Через год [91] я высадился в Африке с подготовленной армией. Но и с этими силами я бы не смог штурмовать Карфаген. Более того, я пока не мог победить пунийцев на поле брани. А причиной тому была измена Сифака. И это положение мне предстояло исправить.
Как бы я ни старался, никогда мне не удастся написать беспристрастную историю недавних событий. Полагаю, это не по силам вообще никому. Даже если пишущий захочет быть искренен и правдив, все равно он станет оправдывать себя и тех, кто ему дорог или просто нравится. И, разумеется, он будет доказывать неправоту своих врагов. Правда, некоторым философам удается менять свое мнение на обратное с неожиданной легкостью: сегодня он сочиняет речь, ловко выводя несомненную правду Рима, назавтра по всем правилам риторики строит защиту Карфагена, и оба раза бывает поразительно убедителен.
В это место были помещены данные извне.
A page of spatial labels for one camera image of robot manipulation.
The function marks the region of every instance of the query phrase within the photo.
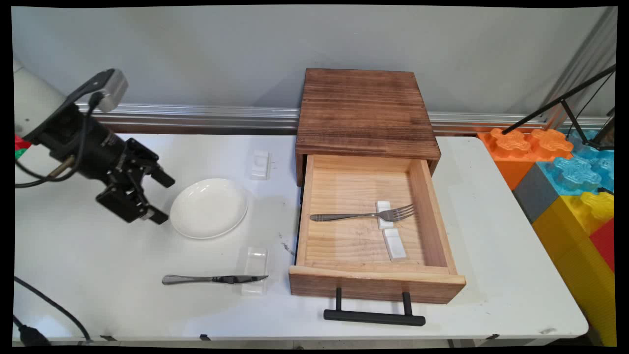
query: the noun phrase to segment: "yellow foam block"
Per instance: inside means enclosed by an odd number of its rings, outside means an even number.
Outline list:
[[[613,217],[613,195],[584,192],[559,196],[532,226],[554,262]]]
[[[589,237],[563,197],[557,198],[532,225],[553,262]]]
[[[603,345],[616,346],[615,276],[592,241],[581,241],[555,265]]]
[[[561,196],[588,236],[614,217],[614,196],[585,191],[581,195]]]

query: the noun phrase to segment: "gray wall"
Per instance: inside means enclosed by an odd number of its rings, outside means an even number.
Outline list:
[[[64,93],[123,70],[126,103],[298,107],[307,67],[414,71],[431,111],[528,113],[602,8],[13,7],[13,51]]]

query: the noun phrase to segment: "wooden top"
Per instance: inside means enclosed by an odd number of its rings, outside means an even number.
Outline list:
[[[441,156],[415,75],[306,69],[297,154]]]

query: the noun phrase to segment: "orange foam block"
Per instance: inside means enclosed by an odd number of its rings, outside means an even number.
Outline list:
[[[533,163],[553,161],[556,157],[570,159],[574,147],[562,132],[552,129],[535,129],[530,134],[514,130],[503,135],[501,129],[494,128],[490,133],[478,133],[477,136],[511,190],[518,186]]]

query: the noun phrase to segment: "wooden cabinet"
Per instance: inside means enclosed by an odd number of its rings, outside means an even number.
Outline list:
[[[357,299],[399,301],[409,292],[413,302],[449,302],[465,278],[432,184],[440,155],[412,72],[308,69],[296,142],[304,193],[292,294],[334,297],[341,287]],[[396,223],[406,260],[391,262],[376,218],[309,219],[374,212],[378,200],[415,205],[414,216]]]

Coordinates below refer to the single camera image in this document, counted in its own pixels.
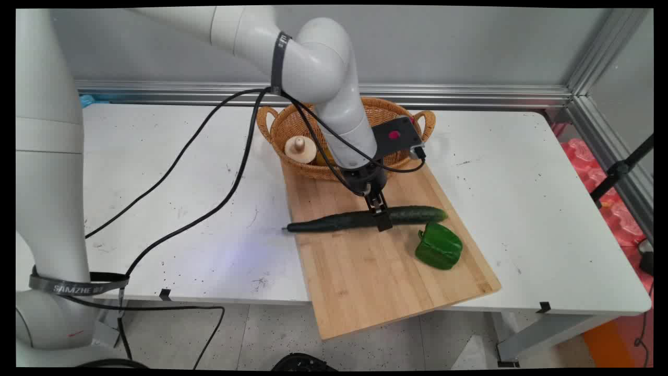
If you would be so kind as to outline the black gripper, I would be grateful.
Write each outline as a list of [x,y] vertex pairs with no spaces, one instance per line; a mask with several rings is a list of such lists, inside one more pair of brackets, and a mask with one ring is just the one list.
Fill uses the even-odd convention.
[[357,169],[342,169],[342,176],[349,190],[357,195],[365,196],[369,212],[374,216],[379,232],[393,228],[390,212],[382,190],[387,183],[384,165],[378,161],[370,162]]

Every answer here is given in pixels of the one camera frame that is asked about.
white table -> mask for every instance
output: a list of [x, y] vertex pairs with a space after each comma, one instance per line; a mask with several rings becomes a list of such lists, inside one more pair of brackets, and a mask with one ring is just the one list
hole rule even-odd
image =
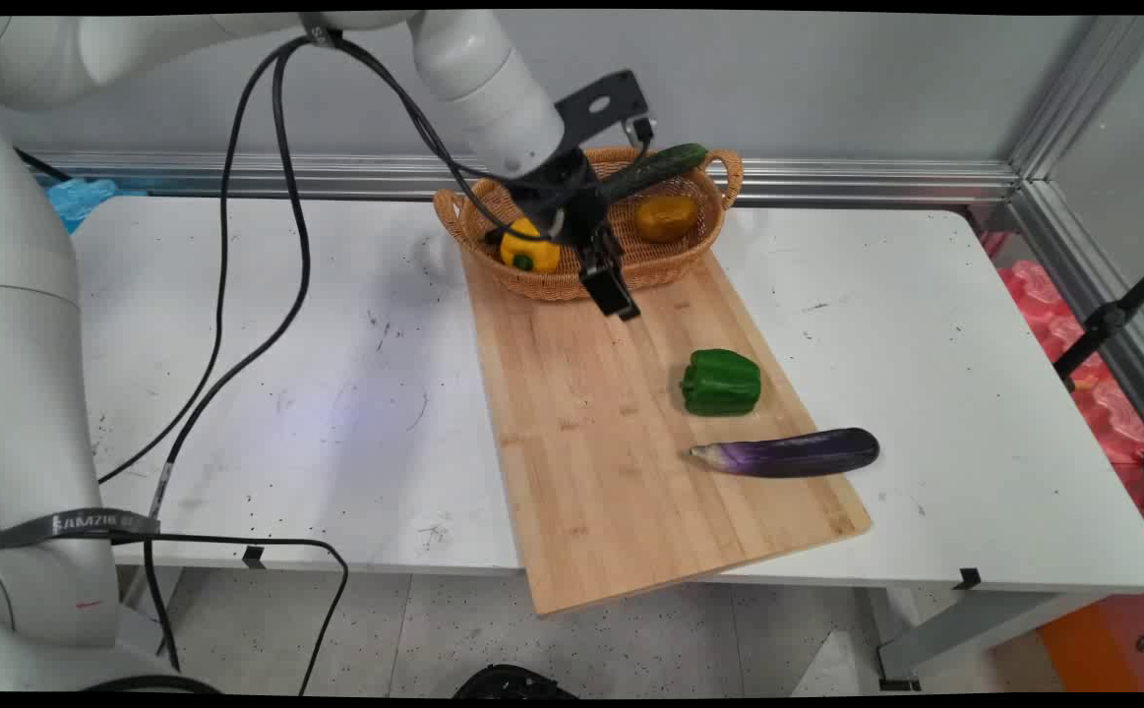
[[[299, 276], [287, 202], [230, 209], [220, 373], [273, 331]], [[427, 202], [310, 201], [305, 218], [305, 308], [204, 414], [164, 530], [320, 538], [357, 571], [522, 570], [458, 246]], [[73, 241], [104, 472], [174, 416], [207, 361], [216, 201], [116, 198]], [[714, 252], [816, 423], [864, 427], [882, 444], [850, 474], [874, 522], [866, 534], [717, 581], [952, 586], [977, 568], [961, 604], [891, 633], [890, 676], [1144, 591], [1144, 523], [966, 221], [733, 209]], [[105, 484], [104, 502], [145, 511], [167, 448]], [[117, 556], [141, 562], [132, 546]], [[162, 565], [240, 558], [158, 543]], [[265, 548], [262, 564], [334, 567], [297, 547]]]

cable strap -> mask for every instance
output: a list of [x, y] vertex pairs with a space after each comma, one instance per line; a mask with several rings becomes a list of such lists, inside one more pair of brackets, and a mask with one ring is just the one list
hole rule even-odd
[[105, 507], [56, 511], [55, 515], [40, 516], [38, 519], [17, 524], [13, 528], [0, 530], [0, 550], [33, 546], [62, 535], [103, 532], [104, 530], [108, 532], [159, 533], [161, 523], [149, 516], [136, 515], [134, 511]]

tiled floor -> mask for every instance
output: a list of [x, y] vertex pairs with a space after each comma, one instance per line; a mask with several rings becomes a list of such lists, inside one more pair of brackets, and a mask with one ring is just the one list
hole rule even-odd
[[[186, 571], [170, 604], [182, 670], [228, 693], [296, 693], [337, 582]], [[944, 597], [917, 604], [930, 615]], [[867, 596], [847, 588], [685, 583], [540, 620], [523, 578], [356, 573], [307, 693], [450, 697], [508, 662], [583, 698], [864, 694], [877, 691], [874, 642]], [[1031, 634], [923, 676], [923, 689], [1062, 686]]]

black tripod stand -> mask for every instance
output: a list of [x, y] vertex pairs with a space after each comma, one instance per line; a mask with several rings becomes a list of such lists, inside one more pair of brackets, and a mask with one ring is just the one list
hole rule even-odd
[[1101, 349], [1101, 345], [1111, 336], [1119, 334], [1143, 304], [1144, 277], [1139, 278], [1139, 283], [1127, 291], [1127, 294], [1120, 300], [1105, 302], [1089, 315], [1087, 321], [1083, 323], [1083, 336], [1080, 336], [1079, 341], [1075, 341], [1074, 345], [1066, 349], [1056, 364], [1052, 364], [1057, 375], [1062, 376], [1062, 381], [1065, 382], [1066, 389], [1074, 390], [1071, 375], [1074, 375], [1075, 368], [1087, 361], [1088, 357], [1095, 355], [1095, 351]]

wooden cutting board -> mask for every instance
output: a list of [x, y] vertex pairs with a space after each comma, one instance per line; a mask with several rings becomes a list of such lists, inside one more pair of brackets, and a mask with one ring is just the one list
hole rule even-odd
[[[485, 390], [537, 614], [559, 613], [864, 533], [842, 475], [742, 479], [692, 445], [787, 438], [816, 427], [715, 256], [635, 293], [641, 317], [590, 300], [509, 294], [463, 256]], [[760, 364], [744, 417], [684, 412], [690, 353]]]

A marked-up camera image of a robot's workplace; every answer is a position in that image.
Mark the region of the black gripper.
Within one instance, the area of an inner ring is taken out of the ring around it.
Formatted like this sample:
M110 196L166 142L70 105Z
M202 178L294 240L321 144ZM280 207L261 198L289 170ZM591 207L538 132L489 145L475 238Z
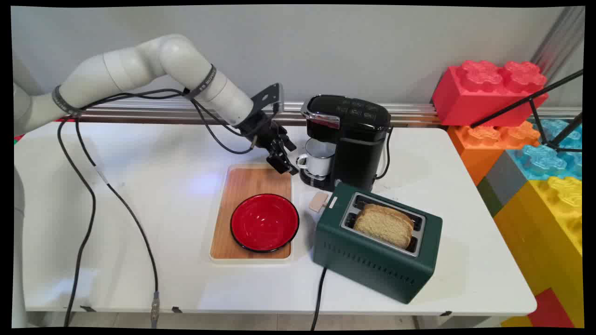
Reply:
M256 147L269 150L266 161L279 174L289 173L294 176L298 174L298 169L291 163L286 150L292 152L296 150L296 145L287 134L283 134L282 127L273 120L278 111L278 108L274 109L271 115L262 110L251 112L244 121L236 125L236 129L249 141L256 137Z

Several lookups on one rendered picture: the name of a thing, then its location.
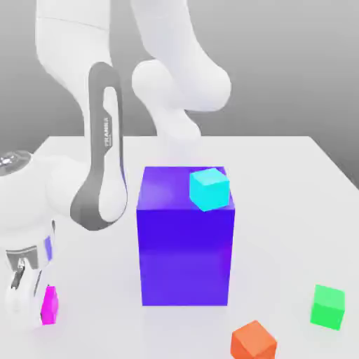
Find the small cyan cube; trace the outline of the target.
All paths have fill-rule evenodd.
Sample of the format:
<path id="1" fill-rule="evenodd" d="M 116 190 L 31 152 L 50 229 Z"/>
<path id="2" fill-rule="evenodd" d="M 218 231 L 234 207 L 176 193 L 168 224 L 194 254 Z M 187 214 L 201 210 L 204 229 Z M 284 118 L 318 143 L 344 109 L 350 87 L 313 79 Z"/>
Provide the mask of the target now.
<path id="1" fill-rule="evenodd" d="M 203 212 L 229 204 L 229 179 L 216 168 L 192 172 L 189 176 L 189 197 Z"/>

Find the large blue box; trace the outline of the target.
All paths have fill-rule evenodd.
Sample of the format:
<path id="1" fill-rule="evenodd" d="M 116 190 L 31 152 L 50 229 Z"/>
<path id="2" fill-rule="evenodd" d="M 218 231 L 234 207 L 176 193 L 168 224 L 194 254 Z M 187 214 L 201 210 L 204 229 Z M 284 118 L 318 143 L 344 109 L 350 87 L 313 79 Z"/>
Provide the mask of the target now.
<path id="1" fill-rule="evenodd" d="M 209 167 L 147 166 L 137 202 L 142 303 L 228 303 L 235 205 L 203 212 L 189 197 L 189 176 Z"/>

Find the small green cube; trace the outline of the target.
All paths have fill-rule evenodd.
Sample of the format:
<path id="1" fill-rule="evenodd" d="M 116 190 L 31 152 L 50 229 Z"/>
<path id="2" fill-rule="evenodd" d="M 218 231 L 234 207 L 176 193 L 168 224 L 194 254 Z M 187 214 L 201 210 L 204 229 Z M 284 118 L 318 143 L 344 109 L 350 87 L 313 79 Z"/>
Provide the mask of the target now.
<path id="1" fill-rule="evenodd" d="M 343 290 L 316 285 L 310 323 L 339 331 L 346 309 L 345 298 Z"/>

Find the small magenta cube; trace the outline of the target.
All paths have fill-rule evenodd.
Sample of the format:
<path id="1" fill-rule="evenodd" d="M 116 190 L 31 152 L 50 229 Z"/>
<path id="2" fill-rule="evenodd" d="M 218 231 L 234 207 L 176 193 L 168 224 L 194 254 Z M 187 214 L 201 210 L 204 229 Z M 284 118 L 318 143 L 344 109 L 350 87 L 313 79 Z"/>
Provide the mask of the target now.
<path id="1" fill-rule="evenodd" d="M 56 324 L 59 301 L 55 286 L 48 285 L 41 307 L 42 325 Z"/>

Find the small orange cube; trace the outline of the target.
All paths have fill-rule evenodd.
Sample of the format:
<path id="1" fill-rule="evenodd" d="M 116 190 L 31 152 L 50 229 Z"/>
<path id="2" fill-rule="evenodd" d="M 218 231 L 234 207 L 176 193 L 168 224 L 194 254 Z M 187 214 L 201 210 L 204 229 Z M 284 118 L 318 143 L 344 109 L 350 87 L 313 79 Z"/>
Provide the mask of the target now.
<path id="1" fill-rule="evenodd" d="M 231 335 L 230 353 L 234 359 L 275 359 L 276 339 L 254 320 Z"/>

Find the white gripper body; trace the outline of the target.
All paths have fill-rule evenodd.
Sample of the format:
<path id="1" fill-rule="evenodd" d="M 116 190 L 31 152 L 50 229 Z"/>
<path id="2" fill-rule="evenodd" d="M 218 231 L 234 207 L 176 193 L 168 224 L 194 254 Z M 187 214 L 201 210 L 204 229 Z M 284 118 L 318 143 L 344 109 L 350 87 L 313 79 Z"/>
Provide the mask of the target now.
<path id="1" fill-rule="evenodd" d="M 40 327 L 43 293 L 39 289 L 42 270 L 19 268 L 5 294 L 6 319 L 10 327 Z"/>

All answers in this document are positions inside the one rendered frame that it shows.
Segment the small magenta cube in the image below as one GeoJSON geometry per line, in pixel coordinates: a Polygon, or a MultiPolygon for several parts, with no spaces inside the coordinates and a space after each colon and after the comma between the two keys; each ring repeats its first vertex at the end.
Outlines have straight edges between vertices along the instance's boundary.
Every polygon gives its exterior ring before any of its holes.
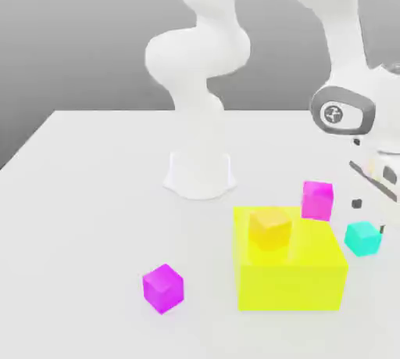
{"type": "Polygon", "coordinates": [[[331,183],[305,181],[302,190],[302,218],[329,221],[334,204],[331,183]]]}
{"type": "Polygon", "coordinates": [[[184,300],[184,279],[163,264],[142,277],[144,298],[159,314],[165,314],[184,300]]]}

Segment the large yellow box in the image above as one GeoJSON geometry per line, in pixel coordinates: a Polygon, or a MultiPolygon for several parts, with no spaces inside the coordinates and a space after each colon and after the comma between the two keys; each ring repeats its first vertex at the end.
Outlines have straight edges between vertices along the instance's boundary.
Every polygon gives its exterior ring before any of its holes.
{"type": "Polygon", "coordinates": [[[248,237],[255,206],[233,209],[233,263],[240,311],[337,311],[348,262],[328,221],[301,217],[298,206],[284,206],[292,220],[286,246],[261,250],[248,237]]]}

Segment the small cyan cube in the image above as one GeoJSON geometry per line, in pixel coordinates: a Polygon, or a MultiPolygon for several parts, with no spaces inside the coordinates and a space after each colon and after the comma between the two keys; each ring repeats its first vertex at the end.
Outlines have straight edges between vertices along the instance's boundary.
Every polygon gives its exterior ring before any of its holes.
{"type": "Polygon", "coordinates": [[[357,256],[376,254],[380,248],[382,234],[368,221],[349,224],[345,233],[345,245],[357,256]]]}

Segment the small orange cube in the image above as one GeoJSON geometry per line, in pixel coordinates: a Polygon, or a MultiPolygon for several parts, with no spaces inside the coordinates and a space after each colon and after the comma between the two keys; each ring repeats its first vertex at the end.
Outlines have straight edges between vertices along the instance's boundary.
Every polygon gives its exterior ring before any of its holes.
{"type": "Polygon", "coordinates": [[[291,230],[292,220],[280,207],[264,206],[250,213],[248,237],[261,250],[277,250],[287,246],[291,230]]]}

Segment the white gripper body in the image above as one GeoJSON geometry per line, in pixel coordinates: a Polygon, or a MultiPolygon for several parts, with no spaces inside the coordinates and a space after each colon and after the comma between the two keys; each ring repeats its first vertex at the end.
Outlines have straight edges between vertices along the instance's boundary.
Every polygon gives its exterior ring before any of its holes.
{"type": "Polygon", "coordinates": [[[400,157],[370,157],[363,163],[350,160],[349,166],[400,207],[400,157]]]}

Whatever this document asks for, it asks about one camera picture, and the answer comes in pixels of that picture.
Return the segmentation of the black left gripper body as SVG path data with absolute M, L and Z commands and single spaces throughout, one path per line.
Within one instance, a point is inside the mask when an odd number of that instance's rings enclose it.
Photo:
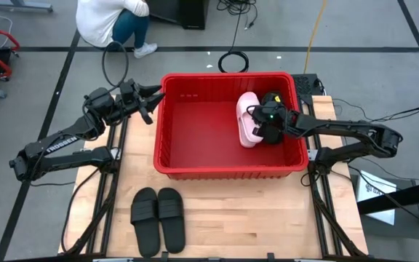
M 152 124 L 153 120 L 148 115 L 149 112 L 145 109 L 146 98 L 142 98 L 139 95 L 136 84 L 138 83 L 134 79 L 128 79 L 120 85 L 121 99 L 127 108 L 126 112 L 128 114 L 138 112 L 146 124 Z

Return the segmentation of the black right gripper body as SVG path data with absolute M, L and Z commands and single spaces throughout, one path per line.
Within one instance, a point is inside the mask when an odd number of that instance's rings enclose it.
M 252 119 L 255 123 L 255 127 L 264 127 L 263 142 L 267 144 L 281 143 L 283 141 L 284 119 L 286 116 L 284 104 L 276 101 L 269 101 L 263 105 L 256 106 L 261 107 L 263 118 Z

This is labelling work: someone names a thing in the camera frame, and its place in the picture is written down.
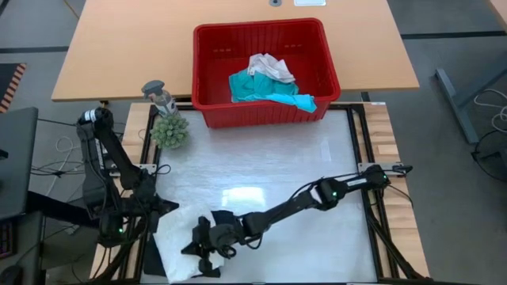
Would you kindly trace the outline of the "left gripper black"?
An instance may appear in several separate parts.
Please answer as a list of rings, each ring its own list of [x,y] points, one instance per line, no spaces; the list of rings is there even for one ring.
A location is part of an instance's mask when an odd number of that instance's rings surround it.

К счастью или несчастью, я не умею так ловко менять кожу, будто змея, сбрасывающая прежнюю, под которой уже вызрела новая. Я всегда буду оправдывать Рим и отстаивать его права. Но я не хочу представлять пунийцев как страшных злодеев, выползших из Тартара, сам вид коих омерзителен, а дела так черны, что в них не найдется ни одного светлого пятна.
Карфагеняне любили свой город, они, привыкшие нанимать за деньги солдат, в час беды вышли на поле близ Замы, чтобы умереть за родные стены. И потому, Катон, я не стану сочинять обращение к сенату, требуя разрушить их город. Они умирали, чтобы их дети жили. Так пусть живут…
Глава 5
СИФАК И МАСИНИССА
Каждое утро Диодокл меня спрашивает, не стало ли мне лучше? Я киваю и говорю: да, немного.
Разумеется, я вру. На самом деле хорошо, если к прежним болям и хворям не прибавляется новая. Сегодня появилась противная ломота в спине, и она усиливается с каждым часом, перемежаясь острыми вспышками, как будто кто-то втыкает мне в поясницу раскаленные иглы.